Energy Park plans: increased turbine height causes concern

ENERGY: An aerial shot of the the already approved Stage One of the DP Energy Park, with the stage Stage Two recently approved.

ENERGY: An aerial shot of the the already approved Stage One of the DP Energy Park, with the stage Stage Two recently approved.

As DP Energy's renewable power station of the future reaches another key milestone, residents in Port Augusta have been left with concern.

The Port Augusta Renewable Energy Park has received a state government approval for Stage Two of the project and is expecting financial close for Stage One by the end of the year

But a recent amendment to the development application has revealed an increase to the height of the wind turbines.

The original development in 2015 was based on 150-metres maximum tip height, which has now increased by 35-metres.

Although the Port Augusta City Council has no decision making authority in regards to the amendment, Mayor Brett Benbow said Council will be making a submission on behalf of the community and those affected.

The project is located on the coastal plain south-east of Port Augusta, occupying approximately 5400 hectares of land running from Port Paterson in the north, to Winninowie in the south.

"Even when this was very first mentioned, we've had discussions with the Blanch Harbour people who have presented themselves from down at the shacks with their position that these turbines might be an eyesore to them in relation to the view of the Flinders Ranges," Mr Benbow said.

"We have also received comment from some of the residents in Stirling North seeking to find out what is the possible issue with noise, dust and so forth.

"With all these projects there are positives and negatives. It is a fantastic thing that could occur to promote employment in our city, but in the back of our minds we are taking into consideration the questions that the community is asking about it as well."
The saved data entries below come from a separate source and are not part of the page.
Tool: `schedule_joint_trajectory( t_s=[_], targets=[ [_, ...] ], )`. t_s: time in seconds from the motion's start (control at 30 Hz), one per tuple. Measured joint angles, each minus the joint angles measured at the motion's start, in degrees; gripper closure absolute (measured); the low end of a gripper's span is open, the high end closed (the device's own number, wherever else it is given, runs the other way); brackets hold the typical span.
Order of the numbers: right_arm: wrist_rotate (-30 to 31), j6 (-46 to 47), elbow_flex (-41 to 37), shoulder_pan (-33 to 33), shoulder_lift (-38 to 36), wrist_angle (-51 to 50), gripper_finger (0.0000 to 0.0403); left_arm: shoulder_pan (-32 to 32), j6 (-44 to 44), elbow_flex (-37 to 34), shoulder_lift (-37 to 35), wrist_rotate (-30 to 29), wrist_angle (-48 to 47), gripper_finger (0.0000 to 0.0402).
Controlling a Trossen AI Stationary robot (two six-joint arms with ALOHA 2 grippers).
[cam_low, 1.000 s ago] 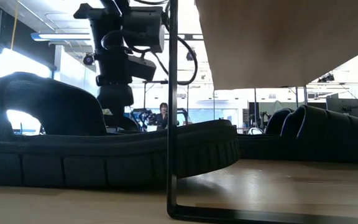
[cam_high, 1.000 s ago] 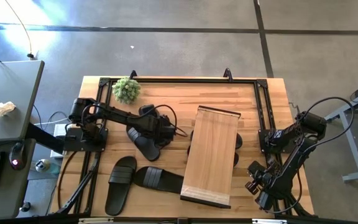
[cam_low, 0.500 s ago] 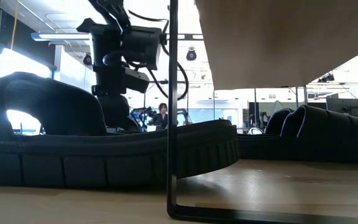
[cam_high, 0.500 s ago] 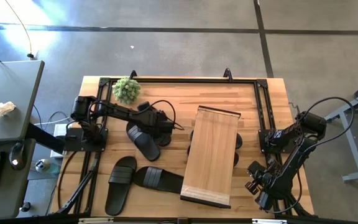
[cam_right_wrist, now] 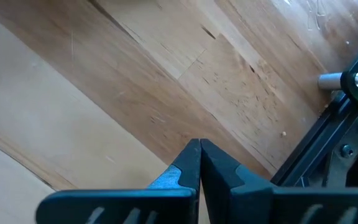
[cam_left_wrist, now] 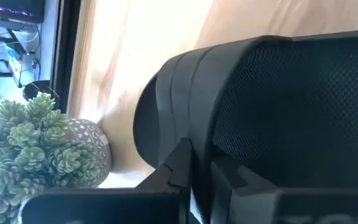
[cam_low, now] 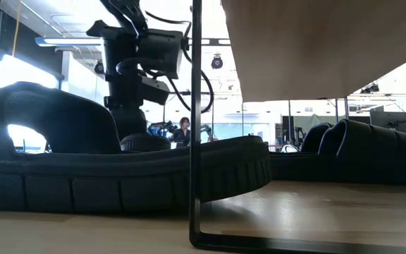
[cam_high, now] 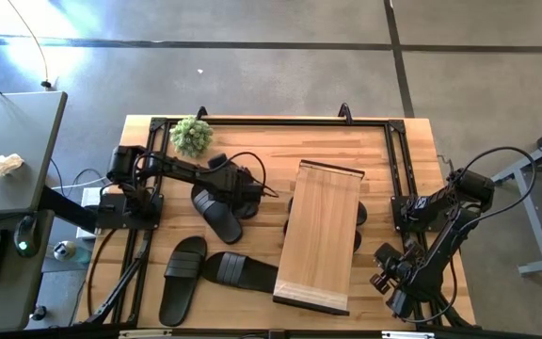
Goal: Pick and place slides into the shelf
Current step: Put the black slide on the shelf
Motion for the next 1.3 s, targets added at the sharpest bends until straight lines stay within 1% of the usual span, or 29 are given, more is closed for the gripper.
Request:
schedule_joint_trajectory(
  t_s=[0.07,0.13,0.23,0.37,0.5,0.73,0.87,0.93,1.0,1.07,1.2,1.3],
  targets=[
    [-0.2,1.2,0.0,0.0,0.0,-0.2,0.0402,0.0,0.1,0.3,0.0,-0.2,-0.5,0.0382],
    [-0.5,2.4,0.0,0.0,-0.1,-0.2,0.0402,0.0,0.2,1.5,0.0,-0.1,-2.6,0.0383],
    [-1.1,3.6,0.0,0.0,-0.9,-0.6,0.0402,0.0,0.0,5.0,-0.1,0.8,-7.3,0.0396],
    [-2.2,4.6,0.0,0.0,-2.9,-3.2,0.0402,-0.8,0.1,11.1,-0.5,0.0,-11.4,0.0393],
    [-3.6,7.0,0.0,0.0,-6.3,-6.6,0.0403,-2.3,2.2,18.4,-0.5,-3.4,-16.1,0.0395],
    [-3.2,8.1,0.3,0.0,-14.8,-8.5,0.0403,-4.6,3.9,31.7,-0.5,-10.7,-25.9,0.0396],
    [-0.5,8.1,4.4,0.0,-18.1,-16.3,0.0403,-5.0,3.9,38.5,-0.5,-14.8,-32.4,0.0398],
    [2.9,8.0,8.1,-0.2,-19.0,-22.5,0.0403,-4.9,4.5,41.6,-0.6,-17.2,-34.8,0.0398],
    [8.1,7.0,12.4,-0.9,-19.6,-26.9,0.0403,-5.0,7.1,44.3,-0.6,-19.2,-34.4,0.0397],
    [16.9,1.3,15.1,-2.1,-21.6,-25.1,0.0403,-5.3,9.5,46.9,-0.8,-20.5,-34.6,0.0399],
    [36.7,-2.2,20.8,-5.1,-24.8,-26.2,0.0403,-5.8,14.9,51.7,-1.1,-24.4,-33.7,0.0398],
    [49.3,-8.6,24.6,-7.1,-27.5,-26.2,0.0403,-6.6,18.7,55.3,-1.0,-26.5,-33.7,0.0399]
  ],
)
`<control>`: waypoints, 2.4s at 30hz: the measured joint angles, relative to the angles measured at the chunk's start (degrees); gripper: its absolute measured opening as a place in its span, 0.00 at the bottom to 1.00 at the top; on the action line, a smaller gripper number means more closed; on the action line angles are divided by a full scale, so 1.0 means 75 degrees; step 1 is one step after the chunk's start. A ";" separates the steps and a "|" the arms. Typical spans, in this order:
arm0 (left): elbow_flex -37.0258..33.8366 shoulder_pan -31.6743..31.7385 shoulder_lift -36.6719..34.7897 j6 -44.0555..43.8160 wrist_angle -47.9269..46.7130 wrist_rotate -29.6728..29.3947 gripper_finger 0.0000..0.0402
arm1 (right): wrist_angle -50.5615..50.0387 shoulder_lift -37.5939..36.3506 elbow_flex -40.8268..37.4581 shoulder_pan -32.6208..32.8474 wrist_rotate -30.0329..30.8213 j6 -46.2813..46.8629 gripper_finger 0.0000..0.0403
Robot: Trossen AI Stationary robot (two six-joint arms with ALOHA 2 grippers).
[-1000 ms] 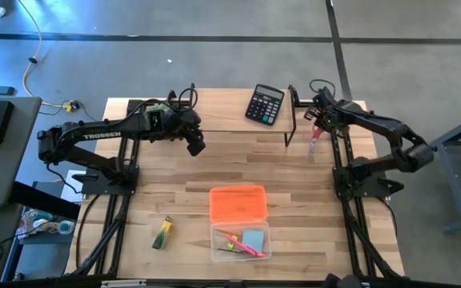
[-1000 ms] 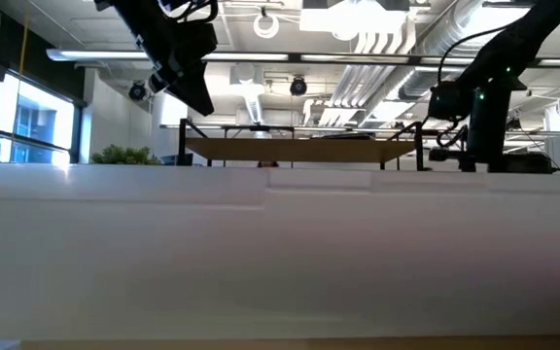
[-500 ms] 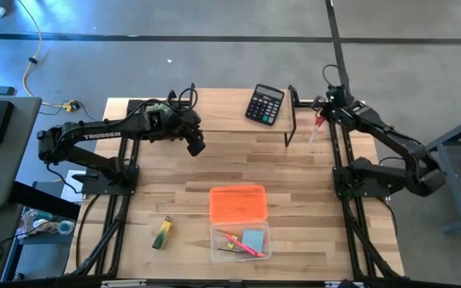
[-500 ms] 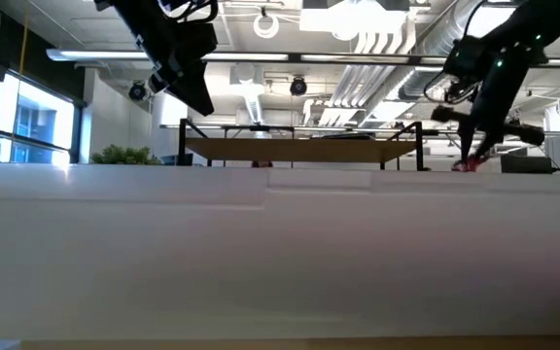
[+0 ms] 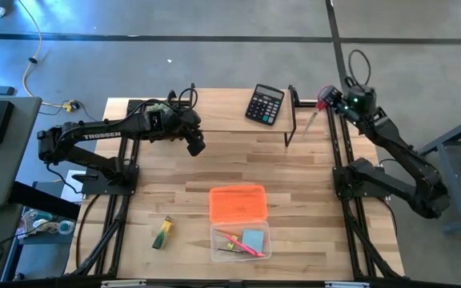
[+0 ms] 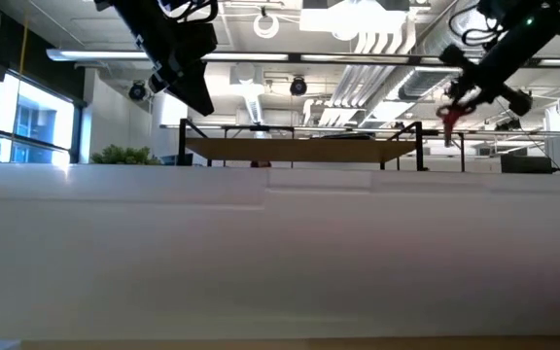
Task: Pack school essentials
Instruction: Put the red scissors into the orange supply box
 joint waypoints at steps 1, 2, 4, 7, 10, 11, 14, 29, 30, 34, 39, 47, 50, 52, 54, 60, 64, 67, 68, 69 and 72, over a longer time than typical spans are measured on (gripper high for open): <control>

By increasing their height, the amount of turbines decreases from 59 to 50 machines.

Machines that are higher than the Sundrop Farm tower and any building in Adelaide.
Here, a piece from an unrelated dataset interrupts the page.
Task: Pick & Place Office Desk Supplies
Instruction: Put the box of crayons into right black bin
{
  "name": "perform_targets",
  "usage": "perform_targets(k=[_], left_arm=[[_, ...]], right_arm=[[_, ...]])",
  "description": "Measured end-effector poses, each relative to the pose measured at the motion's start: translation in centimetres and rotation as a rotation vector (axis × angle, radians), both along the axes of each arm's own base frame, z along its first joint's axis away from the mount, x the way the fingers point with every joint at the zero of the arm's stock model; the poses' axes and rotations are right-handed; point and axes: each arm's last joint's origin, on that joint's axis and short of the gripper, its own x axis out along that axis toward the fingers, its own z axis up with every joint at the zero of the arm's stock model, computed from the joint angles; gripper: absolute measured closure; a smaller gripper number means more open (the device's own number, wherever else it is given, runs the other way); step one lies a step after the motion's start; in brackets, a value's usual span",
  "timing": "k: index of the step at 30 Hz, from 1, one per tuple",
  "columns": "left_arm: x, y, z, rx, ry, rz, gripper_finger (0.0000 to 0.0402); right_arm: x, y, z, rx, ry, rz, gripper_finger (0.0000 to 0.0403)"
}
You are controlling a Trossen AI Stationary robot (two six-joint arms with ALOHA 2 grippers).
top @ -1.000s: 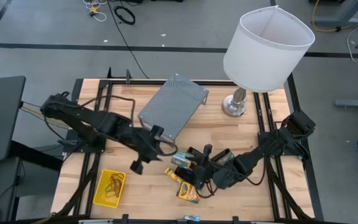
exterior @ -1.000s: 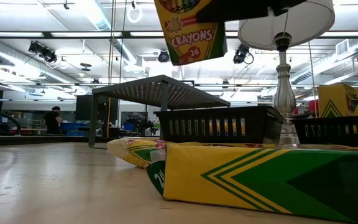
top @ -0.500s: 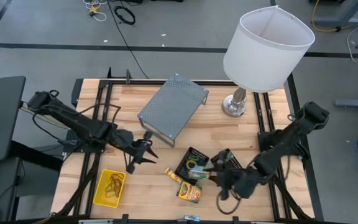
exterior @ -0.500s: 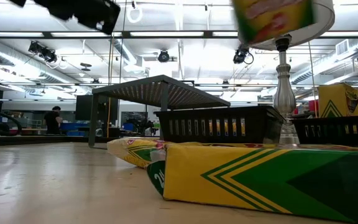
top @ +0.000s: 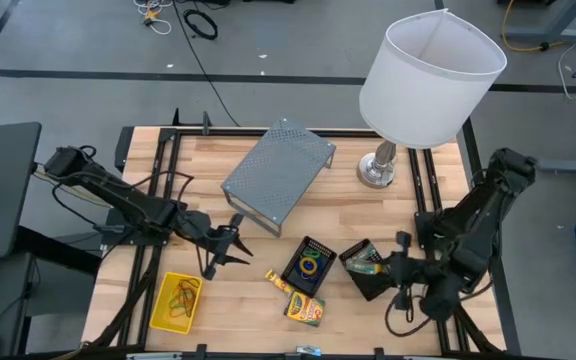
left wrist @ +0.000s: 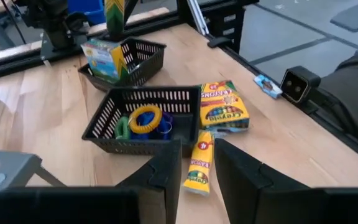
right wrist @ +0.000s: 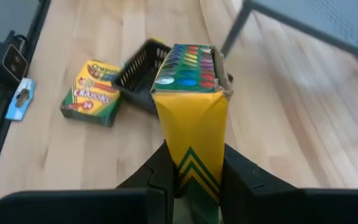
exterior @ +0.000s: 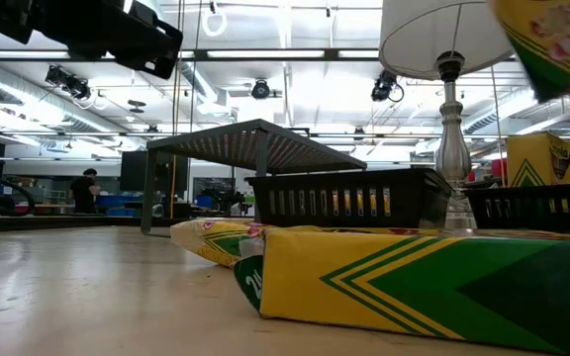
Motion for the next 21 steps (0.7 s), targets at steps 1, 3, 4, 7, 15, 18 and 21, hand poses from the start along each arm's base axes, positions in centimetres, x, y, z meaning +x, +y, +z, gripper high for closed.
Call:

The submission divided elected members at the last council meeting, with Councillor John Naisbitt especially vocal.

"The PACC has a policy that prohibits building of multi-storey dwellings or reasonable size sheds on the Western Gulf. This is because apparently people cannot see the wonderful Baxter Range from a boat," he said.

"If this is a policy for the western side of the Gulf, why on earth hasn't something been done to stop the environmental disaster about to happen on the eastern side of the Gulf.
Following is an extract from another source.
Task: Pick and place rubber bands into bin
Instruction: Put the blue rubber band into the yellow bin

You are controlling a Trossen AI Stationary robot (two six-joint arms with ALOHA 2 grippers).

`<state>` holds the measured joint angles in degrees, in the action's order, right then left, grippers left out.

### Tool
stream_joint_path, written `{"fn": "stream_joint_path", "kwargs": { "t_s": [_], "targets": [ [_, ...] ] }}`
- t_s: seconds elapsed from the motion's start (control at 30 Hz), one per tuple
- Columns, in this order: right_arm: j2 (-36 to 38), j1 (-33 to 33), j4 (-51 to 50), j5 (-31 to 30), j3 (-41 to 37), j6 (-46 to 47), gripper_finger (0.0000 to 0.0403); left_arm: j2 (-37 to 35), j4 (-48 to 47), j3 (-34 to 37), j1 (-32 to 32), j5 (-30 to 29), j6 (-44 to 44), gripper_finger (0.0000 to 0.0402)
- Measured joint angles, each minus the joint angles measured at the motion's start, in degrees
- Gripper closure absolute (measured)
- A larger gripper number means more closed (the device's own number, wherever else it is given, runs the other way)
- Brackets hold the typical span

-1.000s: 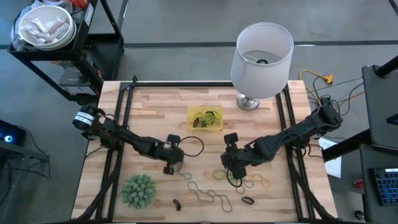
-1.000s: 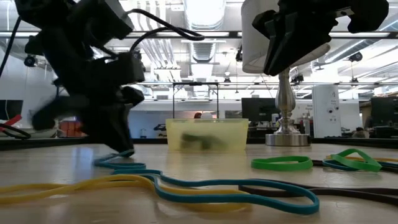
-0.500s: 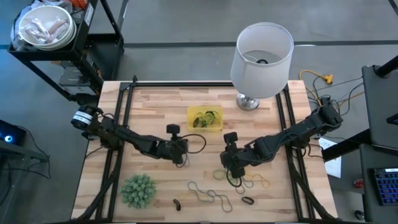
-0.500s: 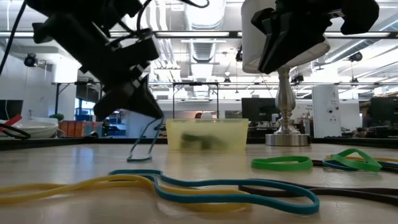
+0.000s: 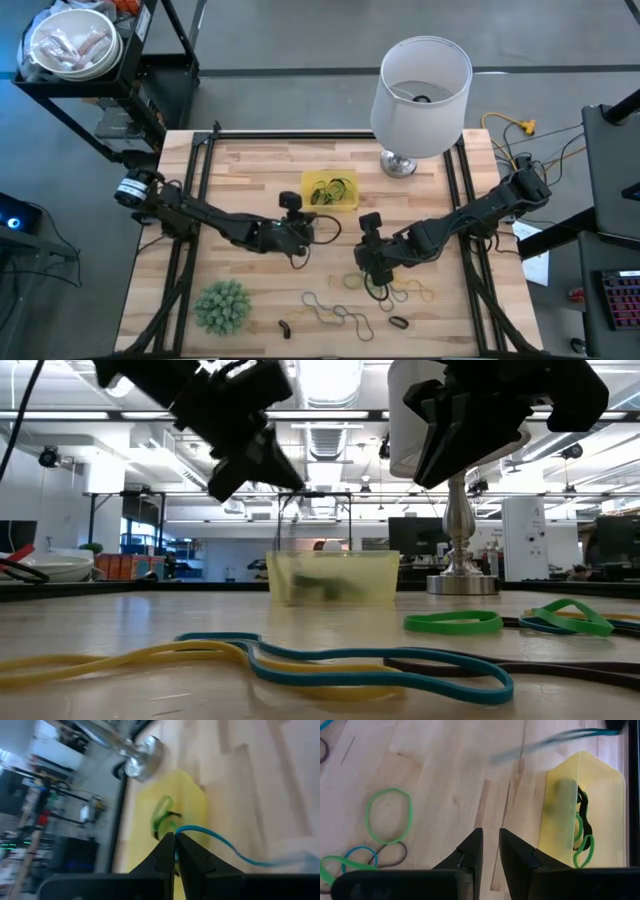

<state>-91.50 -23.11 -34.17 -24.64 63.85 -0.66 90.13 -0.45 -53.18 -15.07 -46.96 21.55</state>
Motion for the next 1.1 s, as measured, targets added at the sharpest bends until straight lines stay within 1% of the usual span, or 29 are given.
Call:
{"fn": "stream_joint_path", "kwargs": {
  "t_s": [0.17, 0.37, 0.6, 0.73, 0.97, 1.03, 1.1],
  "targets": [
    [0.0, 0.0, 0.04, 0.0, -0.19, 0.0, 0.0346, -0.04, 0.06, -3.4, 2.56, -0.51, 5.65, 0.0401],
    [0.0, 0.0, 0.04, 0.0, -0.1, 0.02, 0.0346, -0.04, 0.09, -7.03, 7.38, -0.53, 11.31, 0.0401],
    [0.0, 0.0, 0.0, 0.0, -0.21, 0.02, 0.0346, -0.04, 0.07, -9.81, 13.33, 0.26, 15.2, 0.0401],
    [0.0, 0.0, 0.0, 0.0, -0.21, 0.02, 0.0346, -0.04, 0.02, -9.97, 16.37, 3.83, 15.25, 0.0401],
    [0.0, 0.0, -0.07, 0.0, -0.34, 0.24, 0.0346, 0.49, -0.13, -8.96, 19.93, 13.72, 12.04, 0.0401],
    [0.0, 0.0, -0.06, 0.0, -0.34, 0.23, 0.0346, 0.95, -0.13, -8.77, 20.46, 15.15, 11.86, 0.0401],
    [0.0, 0.0, -0.07, 0.0, -0.34, 0.25, 0.0346, 1.68, -0.04, -8.74, 20.97, 15.35, 11.86, 0.0401]
  ]
}}
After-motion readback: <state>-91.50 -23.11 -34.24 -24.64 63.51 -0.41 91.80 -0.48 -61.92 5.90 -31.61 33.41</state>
"Everyone that is local knows that the Flinders Ranges changes colours from late afternoon to sunset, a magnificent view. After sixty years of looking at the hills to have this put in place the planning people need to be removed."

When the project is complete, the park will offer most of the services of a traditional fossil fuelled power station but fuelled by renewable energy.

Power generation would start after 14 months and the total build would take about 18 months for Stage One.